Copy every record verbatim but exclude the pictures.

(Extracted records)
BEGIN
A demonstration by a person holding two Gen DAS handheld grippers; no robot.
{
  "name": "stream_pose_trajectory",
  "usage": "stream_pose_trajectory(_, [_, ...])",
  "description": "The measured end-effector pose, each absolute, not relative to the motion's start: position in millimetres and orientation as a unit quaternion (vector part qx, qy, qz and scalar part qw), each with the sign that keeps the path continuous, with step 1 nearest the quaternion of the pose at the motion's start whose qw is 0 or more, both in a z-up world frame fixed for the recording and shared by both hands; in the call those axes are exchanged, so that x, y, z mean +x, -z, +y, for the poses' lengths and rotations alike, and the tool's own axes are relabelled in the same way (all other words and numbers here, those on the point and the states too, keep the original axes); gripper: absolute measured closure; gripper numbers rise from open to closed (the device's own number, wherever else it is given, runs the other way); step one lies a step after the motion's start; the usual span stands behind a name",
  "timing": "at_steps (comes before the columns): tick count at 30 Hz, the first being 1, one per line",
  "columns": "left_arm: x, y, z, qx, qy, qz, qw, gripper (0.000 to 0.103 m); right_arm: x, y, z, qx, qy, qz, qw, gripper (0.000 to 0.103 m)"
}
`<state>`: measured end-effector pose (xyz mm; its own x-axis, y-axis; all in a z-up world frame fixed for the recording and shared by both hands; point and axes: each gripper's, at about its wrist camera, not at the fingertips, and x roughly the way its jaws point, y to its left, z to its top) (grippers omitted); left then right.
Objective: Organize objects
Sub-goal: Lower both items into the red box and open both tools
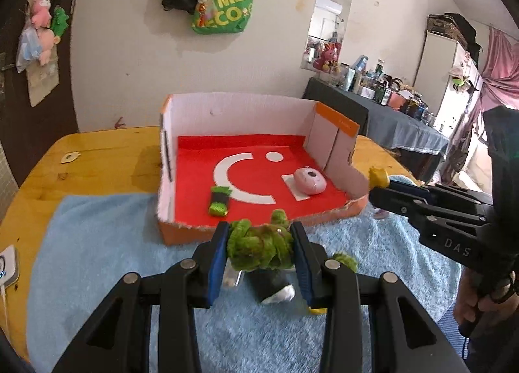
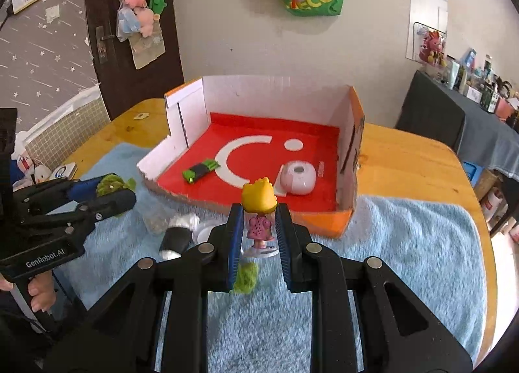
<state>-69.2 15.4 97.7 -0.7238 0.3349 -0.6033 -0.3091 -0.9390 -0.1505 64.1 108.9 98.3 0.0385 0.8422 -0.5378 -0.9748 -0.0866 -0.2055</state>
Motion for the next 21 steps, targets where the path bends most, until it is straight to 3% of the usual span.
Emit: stream_pose_trajectory(21, [-161, -76, 48, -0.427, -0.868, 0.053, 0.249, 0.064, 71, -83, 211, -0.378, -0.683, 0.207, 0.59, 0.083])
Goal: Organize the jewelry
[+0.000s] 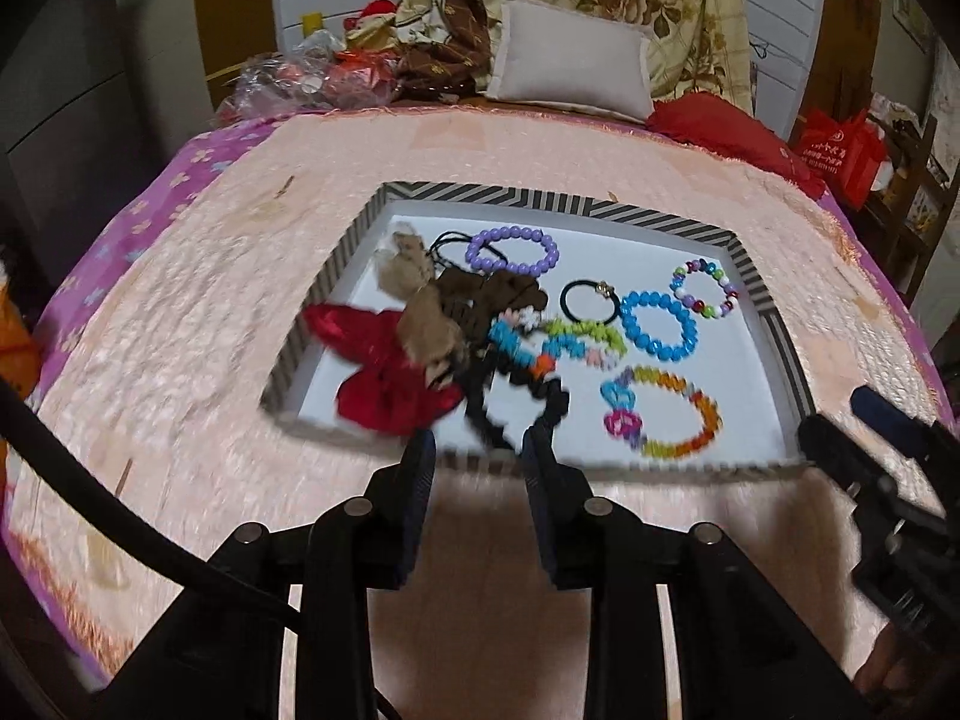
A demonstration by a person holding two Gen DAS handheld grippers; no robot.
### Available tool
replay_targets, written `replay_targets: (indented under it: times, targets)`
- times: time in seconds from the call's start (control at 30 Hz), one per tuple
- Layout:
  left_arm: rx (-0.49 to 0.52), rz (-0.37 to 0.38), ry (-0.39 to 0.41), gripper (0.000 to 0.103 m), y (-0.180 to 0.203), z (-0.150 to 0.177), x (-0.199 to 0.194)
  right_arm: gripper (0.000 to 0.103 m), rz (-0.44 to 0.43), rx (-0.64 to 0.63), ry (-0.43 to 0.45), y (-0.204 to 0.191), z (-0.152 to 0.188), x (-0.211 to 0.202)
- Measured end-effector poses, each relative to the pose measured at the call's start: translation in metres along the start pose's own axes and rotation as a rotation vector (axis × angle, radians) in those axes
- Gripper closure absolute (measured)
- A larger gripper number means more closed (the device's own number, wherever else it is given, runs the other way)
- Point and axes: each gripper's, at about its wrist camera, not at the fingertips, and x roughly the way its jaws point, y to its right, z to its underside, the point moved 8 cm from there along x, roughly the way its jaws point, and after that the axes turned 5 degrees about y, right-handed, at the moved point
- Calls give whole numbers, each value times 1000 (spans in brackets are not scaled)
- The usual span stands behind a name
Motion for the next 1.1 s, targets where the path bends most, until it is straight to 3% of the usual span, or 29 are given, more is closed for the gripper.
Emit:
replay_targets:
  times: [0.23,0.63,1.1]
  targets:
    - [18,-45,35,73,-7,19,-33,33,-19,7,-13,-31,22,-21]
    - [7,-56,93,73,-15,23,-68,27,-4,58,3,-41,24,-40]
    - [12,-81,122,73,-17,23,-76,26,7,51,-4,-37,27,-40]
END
> RESPONSE AREA:
A demonstration by a person holding two Gen DAS handheld grippers; no robot.
{
  "name": "stream_pose_trajectory",
  "usage": "stream_pose_trajectory(_, [_, ...])",
  "description": "The measured end-effector pose, each absolute, not relative to the motion's start: position in millimetres and orientation as a unit quaternion (vector part qx, qy, qz and scalar part qw), each with the sign that keeps the path continuous, with step 1 nearest the quaternion of the pose at the motion's start whose qw is 0 or more, both in a z-up world frame fixed for the recording and shared by both hands; in the call those axes are exchanged, so that x, y, z mean +x, -z, +y, for the poses' lengths and rotations alike, and the tool's own axes are relabelled in the same way (all other words and numbers here, those on the point and the states too, keep the original axes); gripper: absolute measured closure; gripper numbers rise from open to closed (the device's own number, wherever else it is given, runs the other way); step one lies a step after the motion's start; the usual span stands behind a name",
  "timing": "at_steps (comes before the columns): tick count at 30 Hz, the first being 1, one per line",
  "columns": "left_arm: x, y, z, qx, qy, qz, qw, gripper (0.000 to 0.103 m); right_arm: x, y, z, qx, qy, qz, qw, gripper (0.000 to 0.103 m)"
}
`<state>`: measured end-effector pose (xyz mm; its own x-axis, y-axis; all in a z-up world frame fixed for the recording and shared by both hands; point and axes: each gripper's, at about its wrist camera, not at the fingertips, and x roughly the way its jaws point, y to its left, z to its top) (grippers omitted); left then right.
Objective: Organize objects
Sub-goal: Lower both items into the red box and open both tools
<state>-69.2 15.4 97.7 -0.7238 0.3349 -0.6033 -0.3091 -0.9390 -0.1505 64.1 108.9 98.3 0.0385 0.8422 -0.5378 -0.9748 -0.0866 -0.2055</state>
Motion for the next 21 steps, targets where the path bends most, until it is straight to 3% of the usual span.
Emit: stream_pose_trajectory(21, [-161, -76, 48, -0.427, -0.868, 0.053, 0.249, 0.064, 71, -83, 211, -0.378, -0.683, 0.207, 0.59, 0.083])
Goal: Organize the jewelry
[+0.000s] 
A demonstration by a person holding two Gen DAS handheld grippers; no robot.
### Available tool
replay_targets, written `replay_targets: (indented under it: times, targets)`
- times: time in seconds from the call's start (control at 30 Hz), one per tuple
- Layout:
  left_arm: rx (-0.49 to 0.52), rz (-0.37 to 0.38), ry (-0.39 to 0.41), gripper (0.000 to 0.103 m), y (-0.180 to 0.203), z (-0.150 to 0.177), x (-0.199 to 0.194)
  right_arm: gripper (0.000 to 0.103 m), rz (-0.44 to 0.43), rx (-0.64 to 0.63), ry (-0.43 to 0.45), y (-0.204 to 0.191), z (-0.152 to 0.188), x (-0.211 to 0.202)
- Measured end-effector poses, each relative to the pose measured at the call's start: translation in metres along the start pose's own axes and rotation as a rotation vector (axis × angle, radians) in those axes
- Gripper closure absolute (measured)
- A larger gripper number means more closed (the device's own number, wherever else it is given, runs the other way)
- Point and axes: each gripper's, at about its wrist camera, not at the fingertips, and x roughly the way its jaws point, y to its right, z to its underside, the point moved 8 cm from there along x, roughly the way its jaws point, and after that the axes turned 5 degrees about y, right-handed, at the moved point
- Calls give whole numbers, each value times 1000 (spans in brackets are not scaled)
- The usual span stands behind a name
Motion for the next 1.1 s, targets where the path bends most, until it is straight to 3% of the usual span, or 29 are given, more is closed for the gripper.
Emit:
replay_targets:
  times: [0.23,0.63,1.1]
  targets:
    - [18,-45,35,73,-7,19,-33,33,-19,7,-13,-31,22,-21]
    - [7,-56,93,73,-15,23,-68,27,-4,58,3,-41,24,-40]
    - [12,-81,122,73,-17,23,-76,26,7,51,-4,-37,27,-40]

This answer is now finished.